A Global Metadata Service will be created to track groups of datasets (Butler repositories) in the Data Backbone. The Global Metadata Service also stores information about available databases.
metaserv then talks to the Global Metadata Service.
imgserv could be expanded to become a read-only "butlerserv". There are two additional functions: returning Butler locations of datasets, which requires a Butler client on the remote end to retrieve and deserialize the datasets, and format translation in which an internal-to-imgserv Butler retrieves the in-memory object for the dataset and streams it to the recipient in a desired format.
Qserv per-user databases will be added as the results of and inputs to portal queries; dbserv will be able to create and query these.
Other RDBMS-based (non-Qserv) databases will be added, including the SQuaSH QC database, provenance databases, and non-Qserv per-user databases; dbserv will be able to create (where appropriate) and query these.
Per-user file storage will also be added.
The Data Backbone will manage the files, replacing the direct GPFS interface (GPFS will still be used underneath). It will perform inter-site replication and transparent (except for latency) retrieval of files from the tape archive. The Butler must be able to retrieve files from the Data Backbone. This can be a staged process (requesting files through a translation dbbToButler utility) and then using a Butler configured to talk to the local filesystem, but it will be more convenient and desirable to have the Butler talk directly to the Data Backbone.
The initial version of this is for Science Pipelines QA on processed HSC data and does not access SDSS or WISE data in the PDAC.

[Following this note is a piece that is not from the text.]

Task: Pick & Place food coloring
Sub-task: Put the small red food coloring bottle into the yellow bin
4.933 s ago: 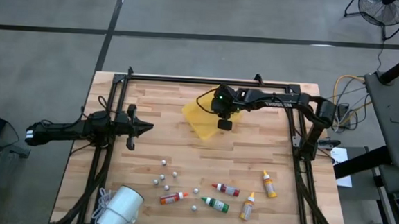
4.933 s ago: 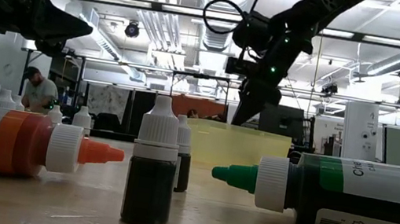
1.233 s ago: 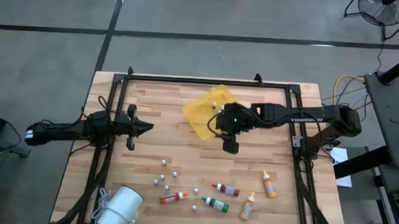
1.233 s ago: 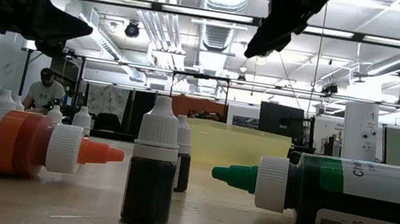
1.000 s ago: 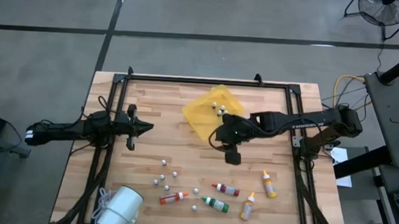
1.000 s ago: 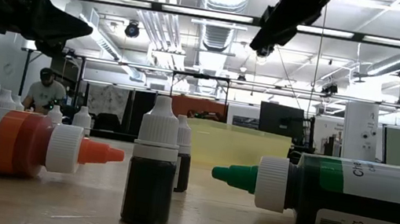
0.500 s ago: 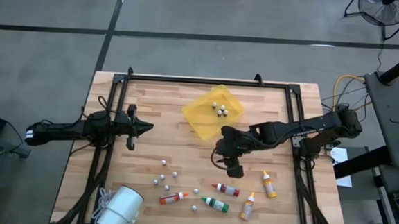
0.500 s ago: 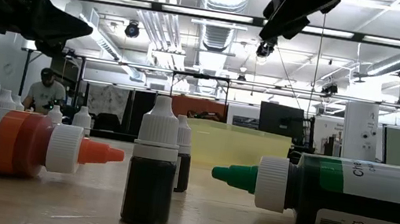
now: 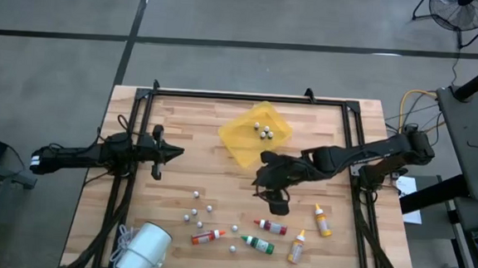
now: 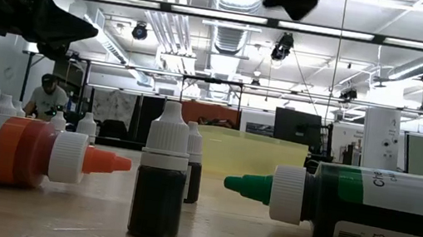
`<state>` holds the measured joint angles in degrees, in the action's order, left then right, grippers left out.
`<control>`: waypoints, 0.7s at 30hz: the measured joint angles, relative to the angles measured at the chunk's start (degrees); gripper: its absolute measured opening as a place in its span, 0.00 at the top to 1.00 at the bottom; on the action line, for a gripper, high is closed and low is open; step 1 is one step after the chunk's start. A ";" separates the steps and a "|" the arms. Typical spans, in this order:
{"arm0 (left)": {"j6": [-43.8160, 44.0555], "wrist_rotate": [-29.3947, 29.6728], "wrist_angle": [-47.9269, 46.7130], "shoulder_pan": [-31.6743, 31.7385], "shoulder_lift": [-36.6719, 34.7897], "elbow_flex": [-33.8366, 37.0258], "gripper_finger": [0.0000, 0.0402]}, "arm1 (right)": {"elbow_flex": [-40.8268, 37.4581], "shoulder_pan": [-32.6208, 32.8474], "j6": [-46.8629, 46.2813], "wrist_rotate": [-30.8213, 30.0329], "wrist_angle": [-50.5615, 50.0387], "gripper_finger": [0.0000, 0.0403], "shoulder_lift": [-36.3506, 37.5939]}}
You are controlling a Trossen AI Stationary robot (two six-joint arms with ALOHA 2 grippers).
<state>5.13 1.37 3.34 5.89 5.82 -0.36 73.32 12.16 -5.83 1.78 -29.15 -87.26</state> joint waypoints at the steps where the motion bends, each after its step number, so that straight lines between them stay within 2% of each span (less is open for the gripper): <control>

- Minimal authentication/authorization (Unix user ids on JupyterHub server)
- Local JupyterHub server
- Files in GPFS
- "Monolithic" non-Qserv RDBMS (expected to be MySQL, could even be Oracle or Postgres) instance on new lsst-db containing HSC catalog data products and per-user databases
- Filesystem Butler interface
- Used with local filesystem and GPFS
- SQLAlchemy (as our current RDBMS-agnostic interface) or Python DB-API interfaces to databases
- Connects to RDBMS
- Connects to SQuaSH QC database
- Science Pipelines stack installed and available in the noteboook
- Firefly visualization widgets available in the notebook
- Batch computing on the Verification Cluster via separate shell or shell escape from the notebook
The Data Backbone and its Butler interface are described above.
DAX services will be implemented to allow added operations on top of file retrieval and database query, including TAP, SIA, and other VO interfaces.
An OpenStack cluster with (for example) Kubernetes is provided for interactive computing.
The JupyterHub server is expanded with features such as:
- Subdomain-per-user and wildcard DNS/HTTPS for security (I think this is best practice)
- KubeSpawner (for example) to provide elasticity for notebooks and compute
The batch cluster could be moved to OpenStack as well.
Straightforward transport of computations from the notebook world to the batch world, controlled by the notebook, remains to be defined.
When Qserv-based data products, per-user Qserv databases, and other RDBMS-based databases are available, connectivity to them through Python DB-API, SQLAlchemy, and the Butler will be provided.